Nothing past the line containing "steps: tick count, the" belongs in the output. Copy exactly every line of the data below from the first up to and including it.
<<<<
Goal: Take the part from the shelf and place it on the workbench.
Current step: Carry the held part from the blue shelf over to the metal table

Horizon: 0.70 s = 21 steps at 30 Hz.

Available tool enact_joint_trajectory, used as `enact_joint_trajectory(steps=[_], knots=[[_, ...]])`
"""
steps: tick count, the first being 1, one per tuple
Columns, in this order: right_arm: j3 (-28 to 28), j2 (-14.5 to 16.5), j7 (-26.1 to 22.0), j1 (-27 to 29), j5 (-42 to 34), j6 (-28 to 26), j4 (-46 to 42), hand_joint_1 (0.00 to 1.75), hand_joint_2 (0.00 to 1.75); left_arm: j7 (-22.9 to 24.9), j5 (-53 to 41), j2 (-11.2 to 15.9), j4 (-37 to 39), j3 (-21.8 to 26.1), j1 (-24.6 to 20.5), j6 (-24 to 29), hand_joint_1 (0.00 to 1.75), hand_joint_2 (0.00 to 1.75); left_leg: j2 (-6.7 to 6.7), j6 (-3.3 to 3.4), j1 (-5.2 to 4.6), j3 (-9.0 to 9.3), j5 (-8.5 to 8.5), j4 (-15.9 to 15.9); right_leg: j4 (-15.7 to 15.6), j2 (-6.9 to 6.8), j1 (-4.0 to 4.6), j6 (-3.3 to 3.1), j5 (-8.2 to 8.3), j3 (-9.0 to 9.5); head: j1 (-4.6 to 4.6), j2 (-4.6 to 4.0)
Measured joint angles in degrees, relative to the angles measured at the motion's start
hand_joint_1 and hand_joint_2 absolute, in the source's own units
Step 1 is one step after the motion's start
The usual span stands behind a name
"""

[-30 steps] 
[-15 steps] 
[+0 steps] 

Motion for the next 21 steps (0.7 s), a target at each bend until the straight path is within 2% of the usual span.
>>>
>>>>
[Exercise response]
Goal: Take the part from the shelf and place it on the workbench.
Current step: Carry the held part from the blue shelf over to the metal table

Horizon: 0.70 s = 21 steps at 30 Hz.

Available tool enact_joint_trajectory, used as `enact_joint_trajectory(steps=[_], knots=[[_, ...]])`
"""
steps: tick count, the first being 1, one per tuple

The answer was given in full.